The following examples use the USER share level. All users have passed LDAP or Kerberos authentication.
Submit a job as a new user
When user1 connects for the first time, the Kyuubi server automatically starts a new Spark 3.x engine:
kyuubi-beeline -n user1 \
-u "jdbc:hive2://master-1-1:10009/tpcds_parquet_1000" \
-f query1.sql
Configure Spark executor resources
Two methods are available to configure the resources used by Spark 3.x engines.
Method 1: Set resources in the JDBC URL
Pass Spark parameters directly in the connection URL:
# Set user config via JDBC connection URL
kyuubi-beeline -n user2 \
-u "jdbc:hive2://master-1-1:10009/tpcds_parquet_1000?spark.dynamicAllocation.enabled=false;spark.executor.cores=2;spark.executor.memory=4g;spark.executor.instances=4" \
-f query1.sql
Method 2: Set per-user defaults in kyuubi-defaults.conf
Add user-specific entries in the format ___username___.spark.param=value on the kyuubi-defaults.conf tab:
# Set user default config in kyuubi-defaults.conf
# ___user2___.spark.dynamicAllocation.enabled=false
# ___user2___.spark.executor.memory=5g
# ___user2___.spark.executor.cores=2
# ___user2___.spark.executor.instances=10
kyuubi-beeline -n user2 \
-u "jdbc:hive2://master-1-1:10009/tpcds_parquet_1000" \
-f query1.sql
Reuse a running engine
After a job completes, the Spark 3.x engine stays alive for a period before shutting down.

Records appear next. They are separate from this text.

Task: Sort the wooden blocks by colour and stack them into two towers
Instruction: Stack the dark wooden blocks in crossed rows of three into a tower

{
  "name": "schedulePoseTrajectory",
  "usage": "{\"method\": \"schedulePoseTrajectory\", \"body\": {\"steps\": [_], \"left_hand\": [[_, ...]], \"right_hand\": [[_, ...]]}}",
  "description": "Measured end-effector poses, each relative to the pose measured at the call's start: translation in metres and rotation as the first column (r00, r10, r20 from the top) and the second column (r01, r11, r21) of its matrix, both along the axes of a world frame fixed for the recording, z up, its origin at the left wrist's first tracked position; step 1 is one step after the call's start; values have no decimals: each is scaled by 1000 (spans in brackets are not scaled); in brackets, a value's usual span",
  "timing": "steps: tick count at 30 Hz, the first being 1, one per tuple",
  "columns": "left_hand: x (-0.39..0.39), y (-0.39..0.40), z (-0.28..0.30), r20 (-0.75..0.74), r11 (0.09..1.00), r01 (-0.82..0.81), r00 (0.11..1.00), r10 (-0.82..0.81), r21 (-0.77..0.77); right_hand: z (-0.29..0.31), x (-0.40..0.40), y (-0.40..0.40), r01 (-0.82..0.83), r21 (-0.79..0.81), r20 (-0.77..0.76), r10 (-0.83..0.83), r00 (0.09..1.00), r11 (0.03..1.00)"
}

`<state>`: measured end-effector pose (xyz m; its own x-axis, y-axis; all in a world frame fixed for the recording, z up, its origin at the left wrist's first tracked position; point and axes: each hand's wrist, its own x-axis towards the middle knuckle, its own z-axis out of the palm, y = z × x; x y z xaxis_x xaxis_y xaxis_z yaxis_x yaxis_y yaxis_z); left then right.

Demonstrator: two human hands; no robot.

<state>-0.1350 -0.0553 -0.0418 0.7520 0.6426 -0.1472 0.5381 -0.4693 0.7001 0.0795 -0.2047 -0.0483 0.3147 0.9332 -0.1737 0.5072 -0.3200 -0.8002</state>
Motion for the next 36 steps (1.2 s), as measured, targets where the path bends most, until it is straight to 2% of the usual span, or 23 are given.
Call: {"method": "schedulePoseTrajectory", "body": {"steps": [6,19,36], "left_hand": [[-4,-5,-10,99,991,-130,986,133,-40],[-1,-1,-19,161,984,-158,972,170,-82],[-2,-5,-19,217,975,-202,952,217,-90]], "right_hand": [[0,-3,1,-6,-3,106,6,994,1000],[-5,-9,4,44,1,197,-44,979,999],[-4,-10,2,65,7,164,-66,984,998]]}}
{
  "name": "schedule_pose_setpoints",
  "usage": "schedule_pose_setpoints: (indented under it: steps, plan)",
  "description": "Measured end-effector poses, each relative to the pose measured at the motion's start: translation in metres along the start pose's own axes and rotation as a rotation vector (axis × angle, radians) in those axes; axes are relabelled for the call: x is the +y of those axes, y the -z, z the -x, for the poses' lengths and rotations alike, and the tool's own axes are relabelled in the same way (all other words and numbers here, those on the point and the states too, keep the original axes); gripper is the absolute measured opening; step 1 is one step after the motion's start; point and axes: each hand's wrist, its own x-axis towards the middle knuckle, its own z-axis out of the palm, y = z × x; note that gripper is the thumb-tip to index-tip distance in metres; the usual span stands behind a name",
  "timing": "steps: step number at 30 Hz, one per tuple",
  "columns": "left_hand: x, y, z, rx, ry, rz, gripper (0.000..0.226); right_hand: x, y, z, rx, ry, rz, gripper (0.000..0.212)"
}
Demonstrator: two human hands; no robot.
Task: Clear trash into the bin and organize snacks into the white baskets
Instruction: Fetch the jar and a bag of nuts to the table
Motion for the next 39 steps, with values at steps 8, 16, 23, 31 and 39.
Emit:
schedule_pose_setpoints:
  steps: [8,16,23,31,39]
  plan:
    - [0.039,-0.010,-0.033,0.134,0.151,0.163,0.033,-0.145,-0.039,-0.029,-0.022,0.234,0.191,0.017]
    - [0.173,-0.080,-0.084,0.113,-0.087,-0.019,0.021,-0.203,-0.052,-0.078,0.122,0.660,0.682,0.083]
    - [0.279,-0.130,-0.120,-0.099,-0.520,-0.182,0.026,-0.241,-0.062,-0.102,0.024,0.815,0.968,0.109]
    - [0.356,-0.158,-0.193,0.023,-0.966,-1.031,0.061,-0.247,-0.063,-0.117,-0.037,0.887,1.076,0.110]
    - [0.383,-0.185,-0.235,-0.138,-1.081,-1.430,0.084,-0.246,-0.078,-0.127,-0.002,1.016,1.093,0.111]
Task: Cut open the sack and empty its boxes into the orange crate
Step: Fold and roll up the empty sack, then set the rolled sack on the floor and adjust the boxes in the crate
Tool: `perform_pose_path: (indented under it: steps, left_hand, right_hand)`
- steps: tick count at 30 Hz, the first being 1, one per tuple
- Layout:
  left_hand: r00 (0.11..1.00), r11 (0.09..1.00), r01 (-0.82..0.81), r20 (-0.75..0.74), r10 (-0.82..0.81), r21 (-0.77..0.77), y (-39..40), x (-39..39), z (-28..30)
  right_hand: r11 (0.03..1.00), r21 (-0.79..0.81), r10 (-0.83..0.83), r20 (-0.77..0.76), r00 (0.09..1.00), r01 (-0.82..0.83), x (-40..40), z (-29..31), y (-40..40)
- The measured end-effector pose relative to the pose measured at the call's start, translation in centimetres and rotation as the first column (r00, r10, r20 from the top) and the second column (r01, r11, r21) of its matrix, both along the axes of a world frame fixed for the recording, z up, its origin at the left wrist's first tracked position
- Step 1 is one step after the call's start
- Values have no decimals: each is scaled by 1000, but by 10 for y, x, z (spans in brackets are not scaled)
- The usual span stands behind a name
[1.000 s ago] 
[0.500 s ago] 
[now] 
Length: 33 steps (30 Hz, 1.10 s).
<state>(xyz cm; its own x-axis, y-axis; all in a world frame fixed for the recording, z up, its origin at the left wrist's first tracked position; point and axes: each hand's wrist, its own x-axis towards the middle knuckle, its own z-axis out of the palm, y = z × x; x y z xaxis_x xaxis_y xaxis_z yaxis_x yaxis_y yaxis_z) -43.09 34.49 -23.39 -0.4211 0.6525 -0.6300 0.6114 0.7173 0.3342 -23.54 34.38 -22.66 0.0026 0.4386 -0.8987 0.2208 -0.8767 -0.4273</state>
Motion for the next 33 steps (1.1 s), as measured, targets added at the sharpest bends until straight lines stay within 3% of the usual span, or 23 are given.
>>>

Submitting another job within that window reuses the existing engine instead of launching a new YARN application, which reduces job startup time.
The idle timeout is controlled by kyuubi.session.engine.idle.timeout (default: PT30M, 30 minutes). To change the timeout, update this parameter on the kyuubi-defaults.conf tab.
Submit jobs to different engines from the same user
To run workloads in separate engines for different business lines, use kyuubi.engine.share.level.subdomain in the JDBC URL:
kyuubi-beeline -n user4 \
-u "jdbc:hive2://master-1-1:10009/biz1?kyuubi.engine.share.level.subdomain=biz1" \
-f query1.sql
kyuubi-beeline -n user4 \
-u "jdbc:hive2://master-1-1:10009/biz2?kyuubi.engine.share.level.subdomain=biz2" \
-f query2.sql
kyuubi-beeline -n user4 \
-u "jdbc:hive2://master-1-1:10009/biz3?kyuubi.engine.share.level.subdomain=biz3" \
-f query3.sql
Each subdomain maps to a distinct Spark engine, so biz1, biz2, and biz3 run in isolation.
Share one engine across multiple sessions
Multiple sessions from the same user share a single Spark 3.x engine. For example, if user1 submits two jobs from separate terminals simultaneously, both jobs run on the same engine:
# Terminal 1
kyuubi-beeline -n user1 \
-u "jdbc:hive2://master-1-1:10009/biz1" \
-f query1.sql
# Terminal 2
kyuubi-beeline -n user1 \
-u "jdbc:hive2://master-1-1:10009/biz2" \
-f query2.sql
Executor resources are allocated according to Spark's default scheduling rules.